EXERCISE INSTRUCTIONS →
Nothing in the data may be omitted; output it all verbatim.

DATA SECTION →
::::::

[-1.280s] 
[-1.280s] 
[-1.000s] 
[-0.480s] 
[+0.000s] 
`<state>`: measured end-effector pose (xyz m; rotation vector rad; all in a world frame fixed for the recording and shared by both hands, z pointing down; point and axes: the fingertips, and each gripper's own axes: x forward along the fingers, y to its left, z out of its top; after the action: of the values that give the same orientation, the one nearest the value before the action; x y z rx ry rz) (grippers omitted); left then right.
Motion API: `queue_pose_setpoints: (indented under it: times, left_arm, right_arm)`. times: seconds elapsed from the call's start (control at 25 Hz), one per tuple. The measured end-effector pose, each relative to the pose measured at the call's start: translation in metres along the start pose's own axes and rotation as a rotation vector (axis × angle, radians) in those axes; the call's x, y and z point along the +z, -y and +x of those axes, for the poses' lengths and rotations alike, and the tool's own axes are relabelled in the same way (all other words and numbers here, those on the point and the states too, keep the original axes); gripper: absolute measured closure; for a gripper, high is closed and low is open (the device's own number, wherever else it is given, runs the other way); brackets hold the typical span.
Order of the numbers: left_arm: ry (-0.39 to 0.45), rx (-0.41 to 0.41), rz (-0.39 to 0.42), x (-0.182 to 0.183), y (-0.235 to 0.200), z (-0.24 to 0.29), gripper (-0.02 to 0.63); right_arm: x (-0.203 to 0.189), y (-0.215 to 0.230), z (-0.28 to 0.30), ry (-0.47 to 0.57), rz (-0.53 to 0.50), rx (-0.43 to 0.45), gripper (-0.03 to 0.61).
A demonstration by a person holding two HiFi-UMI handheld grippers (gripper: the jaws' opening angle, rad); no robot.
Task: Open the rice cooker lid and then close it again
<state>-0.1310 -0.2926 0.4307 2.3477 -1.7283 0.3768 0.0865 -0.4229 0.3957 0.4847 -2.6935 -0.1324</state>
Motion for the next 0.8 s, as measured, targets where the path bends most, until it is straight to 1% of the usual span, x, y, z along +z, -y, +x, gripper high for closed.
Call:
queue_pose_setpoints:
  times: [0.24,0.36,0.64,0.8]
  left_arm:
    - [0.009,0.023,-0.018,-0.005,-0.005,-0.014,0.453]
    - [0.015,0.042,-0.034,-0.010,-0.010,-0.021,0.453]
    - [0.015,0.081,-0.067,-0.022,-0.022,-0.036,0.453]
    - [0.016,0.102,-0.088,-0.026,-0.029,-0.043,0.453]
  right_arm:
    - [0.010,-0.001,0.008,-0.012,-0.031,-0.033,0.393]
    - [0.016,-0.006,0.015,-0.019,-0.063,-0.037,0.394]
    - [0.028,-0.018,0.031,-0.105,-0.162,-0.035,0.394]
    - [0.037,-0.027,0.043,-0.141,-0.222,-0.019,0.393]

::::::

WRITTEN RESPONSE →
[-1.280s] 
[-1.280s] 
[-1.000s] 
[-0.480s] 
[+0.000s] 
`<state>`: measured end-effector pose (xyz m; rotation vector rad; all in a world frame fixed for the recording and shared by both hands, z pointing down; point and axes: the fingertips, and each gripper's own axes: x forward along the fingers, y to its left, z out of its top; after the action: of the values that give the same orientation, the one nearest the value before the action; x y z rx ry rz) (grippers omitted); left then right.
Motion API: `queue_pose_setpoints: (indented under it: times, left_arm, right_arm)`. times: seconds elapsed from the call's start (control at 25 Hz), one per tuple. The measured end-effector pose, each relative to the pose measured at the call's start: translation in metres along the start pose's own axes and rotation as a rotation vector (axis × angle, radians) in those axes; the call's x, y and z point along the +z, -y and +x of those axes, for the poses' lengths and rotations alike, and the tool's own axes are relabelled in the same way (all other words and numbers here, those on the point and the states too, keep the original axes); gripper: absolute measured closure; for a gripper, high is closed and low is open (the device's own number, wherever else it is given, runs the other way); brackets hold the typical span.
Order of the numbers: left_arm: ry (-0.39 to 0.45), rx (-0.41 to 0.41), rz (-0.39 to 0.42), x (-0.182 to 0.183), y (-0.235 to 0.200), z (-0.24 to 0.29), gripper (-0.02 to 0.63); right_arm: x (-0.203 to 0.189), y (-0.215 to 0.230), z (-0.28 to 0.30), ry (-0.47 to 0.57), rz (-0.53 to 0.50), rx (-0.43 to 0.45), gripper (-0.03 to 0.61).
A demonstration by a person holding two HiFi-UMI handheld grippers (gripper: the jaws' opening angle, rad); no robot.
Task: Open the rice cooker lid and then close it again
<state>-0.1310 -0.2926 0.4307 2.3477 -1.7283 0.3768 0.0865 -0.4229 0.3957 0.4847 -2.6935 -0.1324</state>
Motion for the next 0.8 s, as measured, targets where the path bends most, until it is straight to 1% of the usual span, x, y, z along +z, -y, +x, gripper high for closed.
Call:
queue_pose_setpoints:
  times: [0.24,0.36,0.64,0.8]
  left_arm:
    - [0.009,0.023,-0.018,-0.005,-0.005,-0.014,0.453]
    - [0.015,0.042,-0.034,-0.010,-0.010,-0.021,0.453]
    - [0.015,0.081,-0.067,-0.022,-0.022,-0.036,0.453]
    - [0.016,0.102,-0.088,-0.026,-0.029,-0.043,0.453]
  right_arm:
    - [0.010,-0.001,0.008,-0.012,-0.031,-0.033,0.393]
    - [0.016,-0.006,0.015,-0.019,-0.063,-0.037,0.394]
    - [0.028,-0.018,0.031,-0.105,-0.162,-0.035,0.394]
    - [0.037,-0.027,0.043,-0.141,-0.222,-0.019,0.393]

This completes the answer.